How will humans add value to algorithms?

Last month, I wrote a piece at HBR about how humans and algorithms will collaborate, based on the writings of Tyler Cowen and Andrew McAfee. The central tension was whether that collaboration would be set up such that algorithms were providing an input for humans to make decisions, or whether human reasoning would be the input for algorithms to make them.

One thing I thought about in the process of writing that piece but didn’t include was the question of whether one of these two models offered humans a higher value role. In other words, are you more likely to be highly compensated when you’re the decider adding value on top of an algorithm, or when you’re providing input to one?

I was initially leaning toward the former, but I wasn’t sure and so didn’t raise the question in the post. But the more I think about it, the more it seems to me that there will be opportunities for highly paid and poorly paid (or even unpaid) contributions in both cases.

Here’s a quick outline of what I’m thinking:

Screenshot 2014-01-26 at 3.26.26 PMIt seems totally possible for the post-algorithm “decider” to be an extremely low level, poorly paid contribution. I’m imagining someone whose job is basically just to review algorithmic decisions and make sure nothing is totally out of whack. Think of someone on an assembly line responsible for quality control who pulls the cord if something looks amiss. Just because this position in the algorithmic example is closer to the final decision point doesn’t mean it will be high value or well paid.

Likewise, it’s totally possible to imagine pre-algorithm positions that are high value. Given that the aggregation of expert opinion can often produce a better prediction than any expert on his or her own, you can easily imagine these expert-as-algorithmic-input positions as being relatively high value.

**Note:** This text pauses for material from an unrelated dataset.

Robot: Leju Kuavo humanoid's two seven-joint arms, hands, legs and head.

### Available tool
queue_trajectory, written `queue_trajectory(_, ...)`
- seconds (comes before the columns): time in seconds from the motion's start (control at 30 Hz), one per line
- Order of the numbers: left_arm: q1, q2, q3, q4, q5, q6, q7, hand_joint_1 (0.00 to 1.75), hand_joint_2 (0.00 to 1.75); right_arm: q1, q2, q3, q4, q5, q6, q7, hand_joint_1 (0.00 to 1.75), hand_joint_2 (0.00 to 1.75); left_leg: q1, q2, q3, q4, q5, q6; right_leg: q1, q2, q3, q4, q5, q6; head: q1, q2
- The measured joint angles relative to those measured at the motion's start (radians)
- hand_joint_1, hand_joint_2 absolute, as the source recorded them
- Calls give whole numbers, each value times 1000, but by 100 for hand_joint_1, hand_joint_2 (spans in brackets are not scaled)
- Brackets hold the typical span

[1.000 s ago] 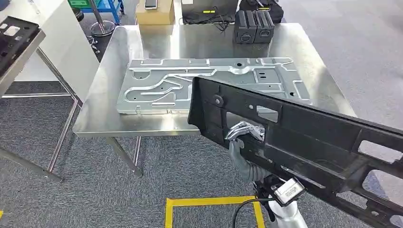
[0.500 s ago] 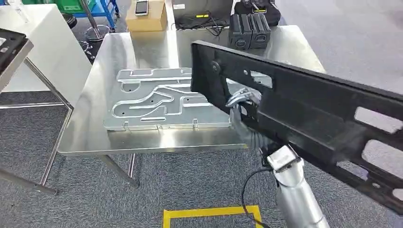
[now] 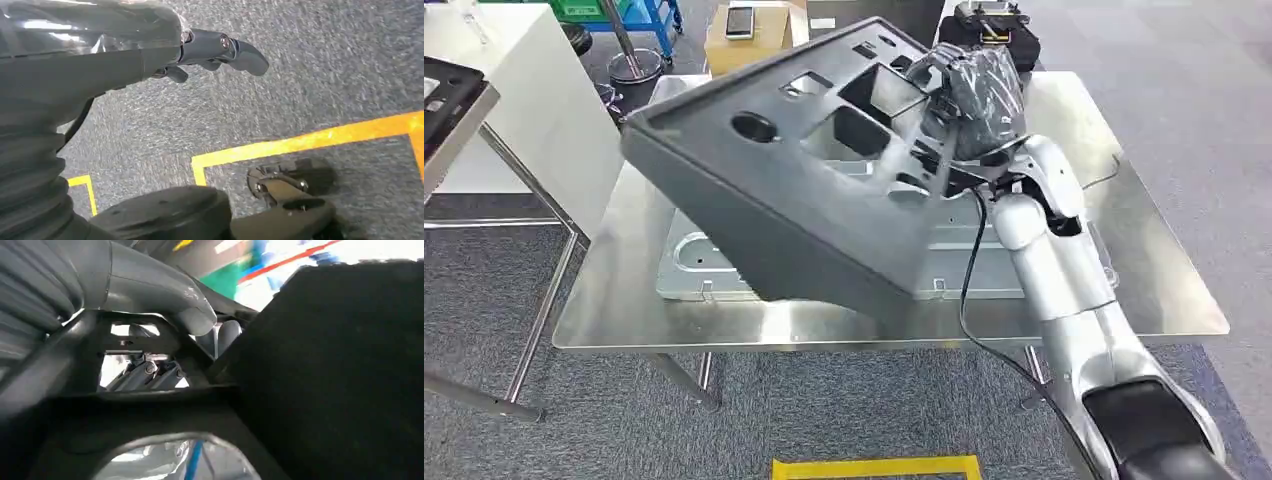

Still, the onus is on the experts to truly prove useful in this scenario. Because if they’re not adding discernible value, waiting in the wings is the possibility for the algorithm to aggregate an even greater range of human judgment — say via social media — that could be done cheaply or even for free.

I’m not sure where this leaves us except to say that I don’t see much reason for us to be “rooting” for algorithms to be inputs to humans or vice versa. In all likelihood this is not the right question. The relevant question, and a harder one, is simply how do we apply human judgment in a way that enhances our increasingly impressive computational decision-making powers.